TO DO =
Transcribe all of the data exactly, leaving nothing out.

DATA EXTRACT =
[Start of section]
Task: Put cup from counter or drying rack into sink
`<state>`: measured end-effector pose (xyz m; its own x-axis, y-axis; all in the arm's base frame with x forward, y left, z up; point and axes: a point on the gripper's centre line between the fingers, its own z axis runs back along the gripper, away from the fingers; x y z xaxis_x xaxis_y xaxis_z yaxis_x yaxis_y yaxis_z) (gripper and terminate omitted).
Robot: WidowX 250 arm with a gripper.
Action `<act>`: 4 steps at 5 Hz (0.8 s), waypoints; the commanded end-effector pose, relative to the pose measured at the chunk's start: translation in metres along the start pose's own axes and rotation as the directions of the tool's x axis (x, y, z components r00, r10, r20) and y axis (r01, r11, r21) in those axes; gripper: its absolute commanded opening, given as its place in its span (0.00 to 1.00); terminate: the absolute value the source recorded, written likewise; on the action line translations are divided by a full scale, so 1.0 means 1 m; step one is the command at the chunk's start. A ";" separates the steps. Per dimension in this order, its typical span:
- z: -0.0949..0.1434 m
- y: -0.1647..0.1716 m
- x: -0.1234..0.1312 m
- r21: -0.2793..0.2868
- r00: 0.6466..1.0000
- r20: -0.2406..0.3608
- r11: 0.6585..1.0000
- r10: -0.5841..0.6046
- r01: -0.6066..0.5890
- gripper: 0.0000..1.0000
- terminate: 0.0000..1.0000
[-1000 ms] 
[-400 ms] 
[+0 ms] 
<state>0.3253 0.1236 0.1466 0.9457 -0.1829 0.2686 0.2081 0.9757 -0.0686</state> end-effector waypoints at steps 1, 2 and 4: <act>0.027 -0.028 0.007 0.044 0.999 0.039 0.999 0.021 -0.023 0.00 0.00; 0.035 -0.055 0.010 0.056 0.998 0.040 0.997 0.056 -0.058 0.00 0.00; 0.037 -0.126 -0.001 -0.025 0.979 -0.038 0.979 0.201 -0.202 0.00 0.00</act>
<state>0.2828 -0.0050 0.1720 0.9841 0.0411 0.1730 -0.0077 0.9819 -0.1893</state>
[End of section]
RESPONSE BOX =
Task: Put cup from counter or drying rack into sink
`<state>`: measured end-effector pose (xyz m; its own x-axis, y-axis; all in the arm's base frame with x forward, y left, z up; point and axes: a point on the gripper's centre line between the fingers, its own z axis runs back along the gripper, away from the fingers; x y z xaxis_x xaxis_y xaxis_z yaxis_x yaxis_y yaxis_z) (gripper and terminate omitted).
Robot: WidowX 250 arm with a gripper.
Action `<act>`: 4 steps at 5 Hz (0.8 s), waypoints; the commanded end-effector pose, relative to the pose measured at the chunk's start: translation in metres along the start pose's own axes and rotation as the directions of the tool's x axis (x, y, z components r00, r10, r20) and y axis (r01, r11, r21) in those axes; gripper: its absolute commanded opening, given as its place in its span (0.00 to 1.00); terminate: the absolute value the source recorded, written likewise; on the action line translations are divided by a full scale, so 1.0 means 1 m; step one is the command at the chunk's start. A ";" separates the steps. Per dimension in this order, its typical span:
- z: -0.0949..0.1434 m
- y: -0.1647..0.1716 m
- x: -0.1234..0.1312 m
- r21: -0.2793..0.2868
- r00: 0.6466..1.0000
- r20: -0.2406..0.3608
- r11: 0.6585..1.0000
- r10: -0.5841..0.6046
- r01: -0.6066..0.5890
- gripper: 0.0000..1.0000
- terminate: 0.0000..1.0000
[-1000 ms] 
[-400 ms] 
[+0 ms] 
<state>0.3253 0.1236 0.1466 0.9457 -0.1829 0.2686 0.2081 0.9757 -0.0686</state> end-effector waypoints at steps 1, 2 and 4: <act>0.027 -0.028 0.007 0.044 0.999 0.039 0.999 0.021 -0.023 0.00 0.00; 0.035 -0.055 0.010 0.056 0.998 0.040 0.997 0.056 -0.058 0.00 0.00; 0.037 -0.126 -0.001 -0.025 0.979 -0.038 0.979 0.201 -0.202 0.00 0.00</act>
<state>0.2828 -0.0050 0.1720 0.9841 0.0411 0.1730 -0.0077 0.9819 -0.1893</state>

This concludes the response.